Please write out exactly the lines of the data below from the line holding "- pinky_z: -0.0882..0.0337" through the line holding "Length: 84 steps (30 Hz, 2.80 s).", and leave out the rest.
---- Listed entries
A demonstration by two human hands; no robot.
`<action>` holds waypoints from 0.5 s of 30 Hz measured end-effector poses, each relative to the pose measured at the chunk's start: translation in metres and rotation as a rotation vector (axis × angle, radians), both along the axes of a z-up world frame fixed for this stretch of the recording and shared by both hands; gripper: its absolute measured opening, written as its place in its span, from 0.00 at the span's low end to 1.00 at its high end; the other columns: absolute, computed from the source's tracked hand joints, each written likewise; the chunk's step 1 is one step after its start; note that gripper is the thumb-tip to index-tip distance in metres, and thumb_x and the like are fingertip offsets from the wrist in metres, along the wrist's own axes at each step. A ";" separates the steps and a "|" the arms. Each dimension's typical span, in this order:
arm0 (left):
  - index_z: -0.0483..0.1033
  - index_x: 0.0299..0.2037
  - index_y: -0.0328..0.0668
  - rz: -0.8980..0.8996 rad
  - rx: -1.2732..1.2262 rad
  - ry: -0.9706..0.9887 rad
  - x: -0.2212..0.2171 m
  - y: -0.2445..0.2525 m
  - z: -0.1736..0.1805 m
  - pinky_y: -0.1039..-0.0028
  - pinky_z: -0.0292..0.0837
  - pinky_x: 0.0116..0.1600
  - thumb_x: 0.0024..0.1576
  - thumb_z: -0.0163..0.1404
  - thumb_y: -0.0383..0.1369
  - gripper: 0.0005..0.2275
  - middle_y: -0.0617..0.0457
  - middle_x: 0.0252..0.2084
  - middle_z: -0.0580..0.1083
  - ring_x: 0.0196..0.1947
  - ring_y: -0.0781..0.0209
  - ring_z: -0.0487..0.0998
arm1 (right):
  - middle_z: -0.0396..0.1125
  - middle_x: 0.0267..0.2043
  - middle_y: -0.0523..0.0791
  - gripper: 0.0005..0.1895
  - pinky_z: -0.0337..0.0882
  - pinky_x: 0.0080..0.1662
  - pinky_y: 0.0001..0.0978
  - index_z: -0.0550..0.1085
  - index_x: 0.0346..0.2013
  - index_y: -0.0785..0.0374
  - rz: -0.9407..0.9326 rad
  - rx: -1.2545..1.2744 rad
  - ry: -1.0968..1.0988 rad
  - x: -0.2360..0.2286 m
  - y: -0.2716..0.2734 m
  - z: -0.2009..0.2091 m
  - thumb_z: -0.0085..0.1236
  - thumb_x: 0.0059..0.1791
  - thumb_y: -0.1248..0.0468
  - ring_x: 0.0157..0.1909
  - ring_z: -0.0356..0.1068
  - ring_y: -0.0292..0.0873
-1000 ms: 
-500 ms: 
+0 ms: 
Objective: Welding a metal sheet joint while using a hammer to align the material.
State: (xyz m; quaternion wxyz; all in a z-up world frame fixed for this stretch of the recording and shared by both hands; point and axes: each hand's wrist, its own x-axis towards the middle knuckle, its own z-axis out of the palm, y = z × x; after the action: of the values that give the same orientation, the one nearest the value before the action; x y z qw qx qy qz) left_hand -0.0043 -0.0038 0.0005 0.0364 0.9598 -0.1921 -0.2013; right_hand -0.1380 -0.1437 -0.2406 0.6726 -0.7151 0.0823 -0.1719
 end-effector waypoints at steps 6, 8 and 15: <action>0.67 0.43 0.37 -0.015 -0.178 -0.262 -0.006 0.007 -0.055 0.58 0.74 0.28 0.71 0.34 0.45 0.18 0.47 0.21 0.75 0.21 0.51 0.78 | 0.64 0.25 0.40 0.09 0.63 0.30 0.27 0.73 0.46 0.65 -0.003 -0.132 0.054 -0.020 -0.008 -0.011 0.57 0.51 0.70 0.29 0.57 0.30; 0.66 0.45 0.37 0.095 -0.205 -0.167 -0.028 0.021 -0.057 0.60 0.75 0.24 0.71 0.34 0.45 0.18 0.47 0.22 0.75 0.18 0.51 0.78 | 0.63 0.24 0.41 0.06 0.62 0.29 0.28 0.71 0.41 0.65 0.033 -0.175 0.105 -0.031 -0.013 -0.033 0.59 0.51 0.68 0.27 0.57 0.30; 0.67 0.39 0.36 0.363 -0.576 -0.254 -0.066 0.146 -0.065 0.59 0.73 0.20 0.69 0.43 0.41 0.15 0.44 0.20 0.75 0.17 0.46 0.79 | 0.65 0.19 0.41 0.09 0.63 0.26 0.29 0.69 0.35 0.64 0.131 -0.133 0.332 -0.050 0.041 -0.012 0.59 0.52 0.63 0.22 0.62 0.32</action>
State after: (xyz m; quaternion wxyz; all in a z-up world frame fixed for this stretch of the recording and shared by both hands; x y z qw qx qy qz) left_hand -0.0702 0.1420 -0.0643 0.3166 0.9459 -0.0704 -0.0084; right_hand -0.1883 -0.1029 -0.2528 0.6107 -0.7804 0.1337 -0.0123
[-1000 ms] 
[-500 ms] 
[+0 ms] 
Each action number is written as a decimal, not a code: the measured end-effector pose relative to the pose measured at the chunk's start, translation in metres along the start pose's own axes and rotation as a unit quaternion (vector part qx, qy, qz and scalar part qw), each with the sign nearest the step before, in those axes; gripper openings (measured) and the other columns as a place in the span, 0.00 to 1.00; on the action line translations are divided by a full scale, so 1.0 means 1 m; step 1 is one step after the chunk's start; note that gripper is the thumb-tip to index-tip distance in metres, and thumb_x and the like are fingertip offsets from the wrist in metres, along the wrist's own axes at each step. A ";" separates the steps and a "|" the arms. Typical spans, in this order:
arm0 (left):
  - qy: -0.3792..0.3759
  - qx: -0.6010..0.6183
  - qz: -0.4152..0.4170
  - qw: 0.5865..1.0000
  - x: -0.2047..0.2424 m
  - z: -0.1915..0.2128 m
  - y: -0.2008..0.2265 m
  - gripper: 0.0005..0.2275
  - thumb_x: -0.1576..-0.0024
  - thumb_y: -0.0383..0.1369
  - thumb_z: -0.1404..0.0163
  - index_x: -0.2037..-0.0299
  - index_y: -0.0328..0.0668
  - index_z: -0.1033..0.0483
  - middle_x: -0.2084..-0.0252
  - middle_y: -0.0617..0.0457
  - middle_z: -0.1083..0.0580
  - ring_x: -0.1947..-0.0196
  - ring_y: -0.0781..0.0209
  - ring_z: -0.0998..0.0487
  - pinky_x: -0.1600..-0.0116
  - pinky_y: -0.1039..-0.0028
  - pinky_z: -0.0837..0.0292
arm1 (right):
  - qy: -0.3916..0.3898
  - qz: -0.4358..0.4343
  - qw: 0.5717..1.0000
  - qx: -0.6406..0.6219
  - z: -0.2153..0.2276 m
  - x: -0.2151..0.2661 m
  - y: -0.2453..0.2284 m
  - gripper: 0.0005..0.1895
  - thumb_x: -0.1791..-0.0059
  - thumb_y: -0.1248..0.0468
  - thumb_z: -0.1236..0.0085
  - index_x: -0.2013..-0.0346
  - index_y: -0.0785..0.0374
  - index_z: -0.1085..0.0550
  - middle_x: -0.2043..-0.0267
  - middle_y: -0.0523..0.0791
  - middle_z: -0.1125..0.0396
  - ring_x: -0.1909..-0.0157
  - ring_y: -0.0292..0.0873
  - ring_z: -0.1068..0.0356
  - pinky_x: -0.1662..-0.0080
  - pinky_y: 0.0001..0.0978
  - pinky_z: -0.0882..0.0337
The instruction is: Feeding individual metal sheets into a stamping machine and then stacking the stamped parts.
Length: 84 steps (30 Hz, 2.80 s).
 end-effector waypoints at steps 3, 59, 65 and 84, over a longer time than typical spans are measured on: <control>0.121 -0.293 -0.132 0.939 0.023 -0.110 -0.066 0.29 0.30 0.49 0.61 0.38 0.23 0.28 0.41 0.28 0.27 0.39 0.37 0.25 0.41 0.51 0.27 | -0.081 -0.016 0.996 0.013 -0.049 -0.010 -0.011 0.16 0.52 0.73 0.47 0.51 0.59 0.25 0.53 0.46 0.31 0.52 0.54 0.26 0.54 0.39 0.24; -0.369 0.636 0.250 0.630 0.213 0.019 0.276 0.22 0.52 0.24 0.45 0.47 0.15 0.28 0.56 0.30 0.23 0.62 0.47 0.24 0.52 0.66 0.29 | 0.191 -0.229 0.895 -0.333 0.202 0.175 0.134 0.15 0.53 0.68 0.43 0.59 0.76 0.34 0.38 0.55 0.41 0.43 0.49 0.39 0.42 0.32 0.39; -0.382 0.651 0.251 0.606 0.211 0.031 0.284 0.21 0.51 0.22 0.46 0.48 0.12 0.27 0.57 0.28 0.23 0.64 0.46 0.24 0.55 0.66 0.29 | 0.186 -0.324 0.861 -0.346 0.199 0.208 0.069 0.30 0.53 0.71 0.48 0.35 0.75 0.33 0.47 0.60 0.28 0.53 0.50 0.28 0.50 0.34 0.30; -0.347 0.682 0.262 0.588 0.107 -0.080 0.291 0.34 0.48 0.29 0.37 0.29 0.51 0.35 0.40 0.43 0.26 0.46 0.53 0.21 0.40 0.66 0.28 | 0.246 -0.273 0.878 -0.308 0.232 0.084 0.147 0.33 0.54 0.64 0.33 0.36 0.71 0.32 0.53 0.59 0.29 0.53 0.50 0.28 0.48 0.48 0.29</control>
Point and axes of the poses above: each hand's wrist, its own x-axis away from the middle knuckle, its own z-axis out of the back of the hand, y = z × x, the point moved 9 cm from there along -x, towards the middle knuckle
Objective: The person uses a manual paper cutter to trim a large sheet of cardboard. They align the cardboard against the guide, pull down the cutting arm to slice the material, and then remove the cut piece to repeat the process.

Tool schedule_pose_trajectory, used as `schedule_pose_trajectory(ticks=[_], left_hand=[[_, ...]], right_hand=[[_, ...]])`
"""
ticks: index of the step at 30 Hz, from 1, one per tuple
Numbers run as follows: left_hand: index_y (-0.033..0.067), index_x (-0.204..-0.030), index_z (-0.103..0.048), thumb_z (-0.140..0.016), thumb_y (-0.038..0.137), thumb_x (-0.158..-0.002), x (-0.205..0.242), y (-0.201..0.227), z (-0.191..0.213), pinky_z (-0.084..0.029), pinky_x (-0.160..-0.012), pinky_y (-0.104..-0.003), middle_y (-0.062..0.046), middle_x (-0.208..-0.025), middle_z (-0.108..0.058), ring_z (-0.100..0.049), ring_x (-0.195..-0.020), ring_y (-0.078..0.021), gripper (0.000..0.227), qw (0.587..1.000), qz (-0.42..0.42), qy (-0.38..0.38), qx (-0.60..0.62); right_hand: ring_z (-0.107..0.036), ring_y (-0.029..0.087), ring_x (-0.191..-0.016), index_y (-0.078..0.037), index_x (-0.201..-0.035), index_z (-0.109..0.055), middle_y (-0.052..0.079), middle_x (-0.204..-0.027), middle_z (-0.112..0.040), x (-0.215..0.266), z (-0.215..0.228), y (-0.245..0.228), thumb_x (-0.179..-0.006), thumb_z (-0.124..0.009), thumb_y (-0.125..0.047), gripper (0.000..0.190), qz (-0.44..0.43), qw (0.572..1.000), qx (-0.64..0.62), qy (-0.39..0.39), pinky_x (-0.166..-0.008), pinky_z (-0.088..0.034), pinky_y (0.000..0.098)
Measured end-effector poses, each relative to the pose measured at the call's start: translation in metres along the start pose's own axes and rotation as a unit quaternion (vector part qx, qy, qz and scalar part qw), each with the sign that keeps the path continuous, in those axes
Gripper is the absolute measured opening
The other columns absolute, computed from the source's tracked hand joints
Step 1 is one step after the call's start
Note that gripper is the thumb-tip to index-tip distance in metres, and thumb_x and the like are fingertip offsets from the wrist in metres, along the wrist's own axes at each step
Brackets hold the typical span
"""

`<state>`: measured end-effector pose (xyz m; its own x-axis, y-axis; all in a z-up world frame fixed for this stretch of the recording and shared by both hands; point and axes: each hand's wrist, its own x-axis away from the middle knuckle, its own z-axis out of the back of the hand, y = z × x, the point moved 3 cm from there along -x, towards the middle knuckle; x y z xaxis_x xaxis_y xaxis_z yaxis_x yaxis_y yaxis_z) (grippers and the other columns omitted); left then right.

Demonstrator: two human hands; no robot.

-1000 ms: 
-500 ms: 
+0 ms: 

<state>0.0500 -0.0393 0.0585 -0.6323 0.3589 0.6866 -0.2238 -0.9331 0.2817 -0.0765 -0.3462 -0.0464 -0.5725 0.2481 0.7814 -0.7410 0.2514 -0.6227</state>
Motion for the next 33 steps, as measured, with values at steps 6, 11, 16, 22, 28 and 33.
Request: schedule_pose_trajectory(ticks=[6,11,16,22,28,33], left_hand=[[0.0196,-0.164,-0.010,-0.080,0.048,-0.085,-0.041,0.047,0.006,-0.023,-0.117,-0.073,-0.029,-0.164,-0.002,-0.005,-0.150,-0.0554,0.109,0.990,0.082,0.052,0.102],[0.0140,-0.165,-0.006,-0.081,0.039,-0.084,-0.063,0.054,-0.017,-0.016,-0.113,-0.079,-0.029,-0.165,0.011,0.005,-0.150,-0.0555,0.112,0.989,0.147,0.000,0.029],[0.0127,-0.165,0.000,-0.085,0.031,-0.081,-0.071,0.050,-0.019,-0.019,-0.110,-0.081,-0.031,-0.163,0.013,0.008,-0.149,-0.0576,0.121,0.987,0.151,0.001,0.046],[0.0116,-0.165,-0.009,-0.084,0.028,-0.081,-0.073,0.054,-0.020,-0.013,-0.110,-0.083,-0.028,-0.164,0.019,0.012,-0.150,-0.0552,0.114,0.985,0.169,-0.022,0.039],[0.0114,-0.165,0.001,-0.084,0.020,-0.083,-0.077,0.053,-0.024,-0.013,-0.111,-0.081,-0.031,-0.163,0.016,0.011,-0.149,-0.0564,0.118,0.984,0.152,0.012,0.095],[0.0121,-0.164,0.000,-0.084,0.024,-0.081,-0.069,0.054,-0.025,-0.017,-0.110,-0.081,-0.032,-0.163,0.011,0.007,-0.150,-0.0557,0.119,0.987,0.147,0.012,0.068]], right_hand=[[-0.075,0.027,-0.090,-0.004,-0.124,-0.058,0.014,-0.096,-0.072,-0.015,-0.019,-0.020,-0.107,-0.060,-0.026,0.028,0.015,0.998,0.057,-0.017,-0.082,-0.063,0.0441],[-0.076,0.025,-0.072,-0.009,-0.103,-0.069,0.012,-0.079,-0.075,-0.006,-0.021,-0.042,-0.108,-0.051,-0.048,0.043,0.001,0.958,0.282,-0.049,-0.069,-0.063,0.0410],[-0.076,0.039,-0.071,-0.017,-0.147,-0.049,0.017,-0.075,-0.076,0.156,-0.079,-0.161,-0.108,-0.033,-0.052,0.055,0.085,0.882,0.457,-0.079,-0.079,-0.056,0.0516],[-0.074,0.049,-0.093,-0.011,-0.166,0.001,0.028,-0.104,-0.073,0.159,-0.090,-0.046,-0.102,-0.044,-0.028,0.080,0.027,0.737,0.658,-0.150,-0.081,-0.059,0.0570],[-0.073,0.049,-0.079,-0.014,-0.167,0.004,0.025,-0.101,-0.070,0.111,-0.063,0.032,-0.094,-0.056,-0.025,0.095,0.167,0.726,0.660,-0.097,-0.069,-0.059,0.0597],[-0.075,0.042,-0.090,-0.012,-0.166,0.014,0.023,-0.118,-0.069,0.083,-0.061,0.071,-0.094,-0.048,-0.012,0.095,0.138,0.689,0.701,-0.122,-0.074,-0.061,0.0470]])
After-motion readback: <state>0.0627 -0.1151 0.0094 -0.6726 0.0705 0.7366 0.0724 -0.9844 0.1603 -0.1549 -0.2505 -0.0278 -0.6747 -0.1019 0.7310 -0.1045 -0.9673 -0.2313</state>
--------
» **Solution to this problem**:
  - pinky_z: -0.0882..0.0337
The instruction is: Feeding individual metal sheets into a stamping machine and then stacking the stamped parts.
Length: 84 steps (30 Hz, 2.80 s).

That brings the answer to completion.